In Wake of Stevens Crash, NTSB Presses for New Medical Rules

** Senator Stevens and four others died last
fall when the Turbo Otter they were flying in
crashed in this remote region of Alaska.**

Ten months after a de Havilland Turbo Otter amphibious floatplane carrying Senator Ted Stevens crashed in mountainous Alaskan terrain, killing Stevens and four others, the NTSB is pressing the FAA to reevaluate the issuance of medicals to pilots with a history of stroke.

The issue took on importance after NTSB investigators discovered the accident pilot was flying with an unrestricted first-class medical at the time of the crash despite having experienced a stroke a few years earlier. While the airplane lacked crash-resistant flight recorders and investigators were not able to determine what exactly occurred, “pilot unresponsiveness” during the final minutes of flight has been cited as the probable cause.

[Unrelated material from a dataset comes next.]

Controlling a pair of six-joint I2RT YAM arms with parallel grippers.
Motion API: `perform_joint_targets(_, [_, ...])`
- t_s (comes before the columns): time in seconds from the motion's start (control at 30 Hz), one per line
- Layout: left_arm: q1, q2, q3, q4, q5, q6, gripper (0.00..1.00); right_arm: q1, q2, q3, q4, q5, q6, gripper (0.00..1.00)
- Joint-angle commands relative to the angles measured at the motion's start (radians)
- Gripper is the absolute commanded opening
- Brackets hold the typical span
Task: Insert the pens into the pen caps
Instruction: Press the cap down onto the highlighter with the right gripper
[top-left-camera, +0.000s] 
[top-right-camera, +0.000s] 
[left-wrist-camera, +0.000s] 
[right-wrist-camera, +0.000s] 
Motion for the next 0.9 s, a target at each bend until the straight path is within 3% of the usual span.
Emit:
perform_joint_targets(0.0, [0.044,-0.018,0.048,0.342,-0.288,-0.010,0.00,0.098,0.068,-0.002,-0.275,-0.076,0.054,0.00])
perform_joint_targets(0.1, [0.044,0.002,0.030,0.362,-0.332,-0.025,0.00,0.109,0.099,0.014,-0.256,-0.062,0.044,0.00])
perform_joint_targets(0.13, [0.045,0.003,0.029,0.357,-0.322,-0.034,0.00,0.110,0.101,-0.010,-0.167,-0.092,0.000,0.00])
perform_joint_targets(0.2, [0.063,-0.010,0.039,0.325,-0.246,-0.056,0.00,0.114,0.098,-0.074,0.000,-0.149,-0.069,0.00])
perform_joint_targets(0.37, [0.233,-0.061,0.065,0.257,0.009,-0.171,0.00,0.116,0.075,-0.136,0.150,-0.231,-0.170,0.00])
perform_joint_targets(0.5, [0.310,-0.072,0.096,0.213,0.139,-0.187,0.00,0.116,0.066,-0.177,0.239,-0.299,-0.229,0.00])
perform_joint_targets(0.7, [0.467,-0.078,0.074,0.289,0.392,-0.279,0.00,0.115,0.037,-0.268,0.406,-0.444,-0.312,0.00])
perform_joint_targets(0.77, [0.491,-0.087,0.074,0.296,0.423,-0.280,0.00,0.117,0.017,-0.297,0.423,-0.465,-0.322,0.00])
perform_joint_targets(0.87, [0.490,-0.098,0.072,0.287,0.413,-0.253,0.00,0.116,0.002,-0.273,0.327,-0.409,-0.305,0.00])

The pilot’s medical was issued by an FAA Alaska Regional Flight Surgeon after a standard evaluation and a review of a status report provided by a local neurologist. During a post-accident interview, the flight surgeon, who had never personally treated a case of spontaneous stroke, said he did not seek outside consultation because he was comfortable with the results of his own assessment and the neurologist’s report.

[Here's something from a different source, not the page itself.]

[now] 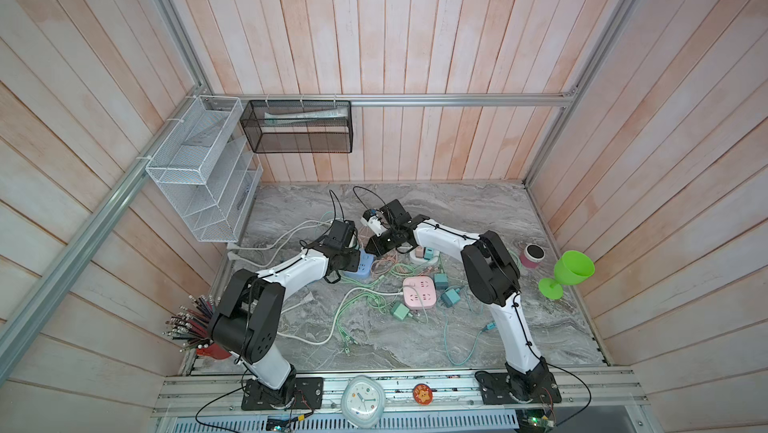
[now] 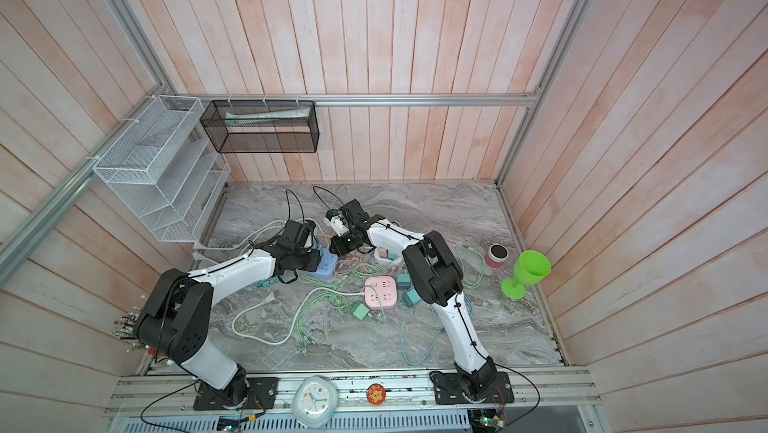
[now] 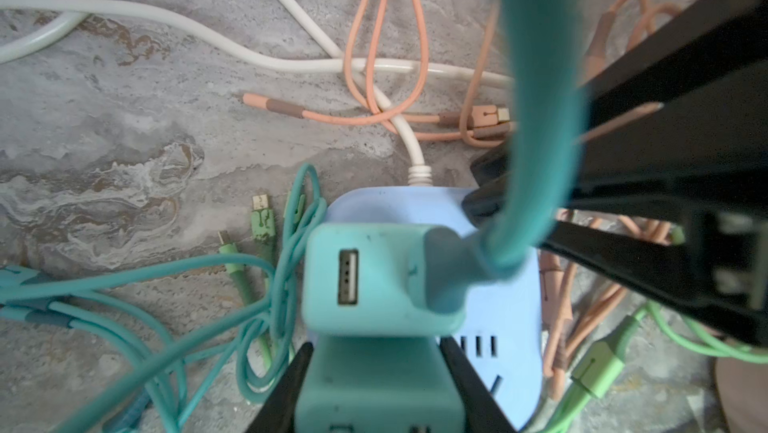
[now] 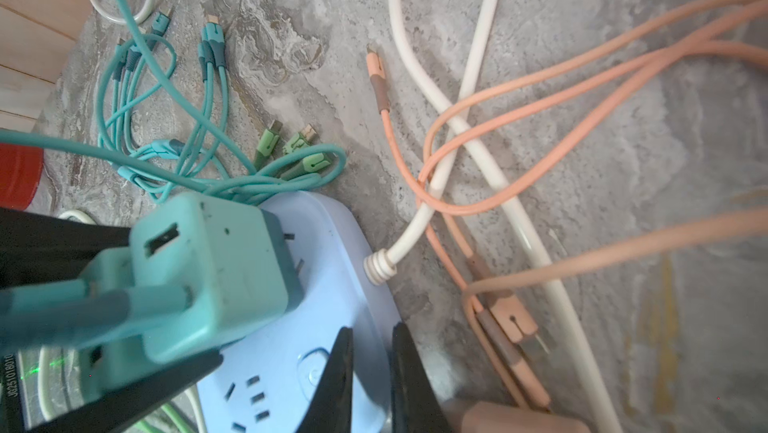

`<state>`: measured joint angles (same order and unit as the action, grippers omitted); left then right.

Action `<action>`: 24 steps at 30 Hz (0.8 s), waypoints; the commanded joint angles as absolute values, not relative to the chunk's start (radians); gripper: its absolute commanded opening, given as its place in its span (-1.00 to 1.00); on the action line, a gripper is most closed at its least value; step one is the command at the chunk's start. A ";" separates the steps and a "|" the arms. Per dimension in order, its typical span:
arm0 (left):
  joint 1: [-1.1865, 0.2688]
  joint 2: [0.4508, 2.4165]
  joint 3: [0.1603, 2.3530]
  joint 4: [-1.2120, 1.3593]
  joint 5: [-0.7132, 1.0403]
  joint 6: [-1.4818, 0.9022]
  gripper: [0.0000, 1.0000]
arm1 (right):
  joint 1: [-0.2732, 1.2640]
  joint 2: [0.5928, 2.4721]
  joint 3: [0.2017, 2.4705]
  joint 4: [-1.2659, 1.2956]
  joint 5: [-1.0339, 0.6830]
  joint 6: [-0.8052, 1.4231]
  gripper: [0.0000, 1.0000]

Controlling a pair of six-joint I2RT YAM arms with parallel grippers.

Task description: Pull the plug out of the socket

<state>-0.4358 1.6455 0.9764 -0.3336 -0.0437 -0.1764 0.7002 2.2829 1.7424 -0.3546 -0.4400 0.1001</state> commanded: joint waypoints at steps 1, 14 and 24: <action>-0.463 1.606 1.023 -0.254 -0.031 -0.206 -0.64 | 0.730 2.337 1.677 -0.478 -0.352 0.075 -0.73; -0.526 1.635 1.034 -0.240 -0.126 -0.224 -0.75 | 0.747 2.341 1.653 -0.486 -0.326 0.075 -0.75; -0.462 1.550 0.989 -0.234 -0.043 -0.245 -0.81 | 0.747 2.338 1.610 -0.482 -0.296 0.080 -0.77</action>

While the NTSB said a more thorough evaluation of the pilot might not have precluded the issuance of a first-class medical, they said a more rigorous assessment should have been completed.

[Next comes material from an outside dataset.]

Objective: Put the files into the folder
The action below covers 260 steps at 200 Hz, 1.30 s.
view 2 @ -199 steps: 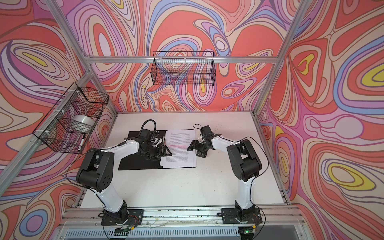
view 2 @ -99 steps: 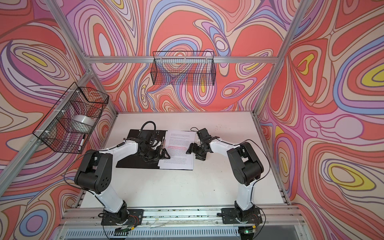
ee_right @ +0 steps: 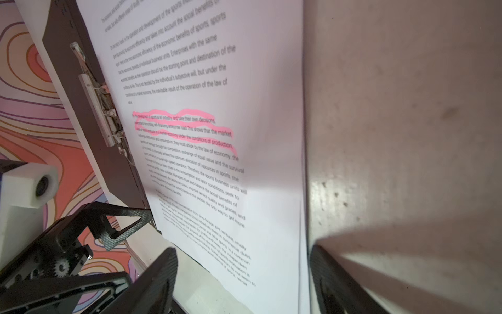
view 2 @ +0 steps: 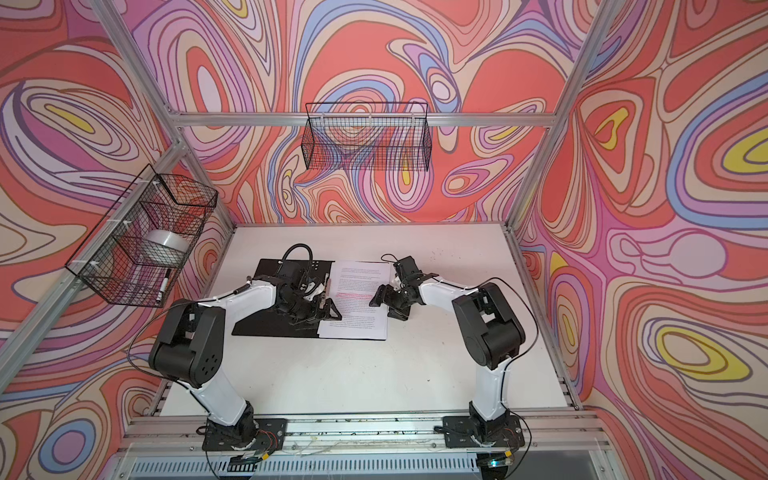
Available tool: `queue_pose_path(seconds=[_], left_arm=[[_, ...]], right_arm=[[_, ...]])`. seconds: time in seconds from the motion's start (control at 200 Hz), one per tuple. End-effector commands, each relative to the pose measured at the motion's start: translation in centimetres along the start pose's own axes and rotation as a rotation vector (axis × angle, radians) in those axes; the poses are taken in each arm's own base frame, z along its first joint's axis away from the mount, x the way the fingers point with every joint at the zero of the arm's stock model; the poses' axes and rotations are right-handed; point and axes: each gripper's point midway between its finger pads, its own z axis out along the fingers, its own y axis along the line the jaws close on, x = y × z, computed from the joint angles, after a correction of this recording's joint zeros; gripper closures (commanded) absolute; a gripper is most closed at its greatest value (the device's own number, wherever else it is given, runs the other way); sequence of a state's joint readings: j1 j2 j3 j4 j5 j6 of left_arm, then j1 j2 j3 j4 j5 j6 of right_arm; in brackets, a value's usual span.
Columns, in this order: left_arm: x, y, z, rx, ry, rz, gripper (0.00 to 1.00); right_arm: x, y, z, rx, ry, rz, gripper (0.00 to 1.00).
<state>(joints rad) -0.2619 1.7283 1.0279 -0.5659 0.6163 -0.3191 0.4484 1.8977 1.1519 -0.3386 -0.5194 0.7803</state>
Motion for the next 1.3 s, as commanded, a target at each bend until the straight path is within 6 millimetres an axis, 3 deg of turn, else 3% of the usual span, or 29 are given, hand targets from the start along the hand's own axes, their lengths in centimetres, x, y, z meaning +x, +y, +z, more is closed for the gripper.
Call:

The surgeon’s decision, “based largely on a local neurologist’s in-office evaluation and without conferring with any other FAA physicians or consultants or attempting to address the etiology of the hemorrhage, the likelihood of recurrence, or the extent of any remaining cognitive deficit, was inappropriate,” the NTSB said.

During the investigation of the Stevens crash, the NTSB found that the FAA has issued a total of 18 other first-class airman medical certificates to pilots who have previously experienced a stroke. Just last December, an event similar to the Stevens accident occurred when a Eurocopter BK117-C2 was forced to make an emergency landing after the pilot, who had experienced a stroke four years earlier, suffered a second one during flight.

Citing the FAA’s current internal guidance as “conflicting and unclear,” the NTSB recommended revision of the administration’s medical practices and policies to include clear steps regarding the evaluation of individuals after a stroke.

The NTSB’s other recommendations for the FAA involved improved weather station functionality and weather data dissemination, as well a reiteration of the need for a required crash-protected flight data recorder in aircraft like the Turbo Otter carrying Stevens.

The NTSB also made one recommendation to AOPA in wake of the crash, urging the association to encourage pilots to brief passengers about the location of survival and communication equipment on board aircraft. While the only passenger with the ability to move after the Stevens crash was able to locate a survival kit, he was not able to locate the aircraft’s satellite phone, which was later found by responders in working condition. Had the pilot briefed the passengers about the location of the phone, the NTSB states, the several-hour delay in crash notification and rescue efforts may have been avoided.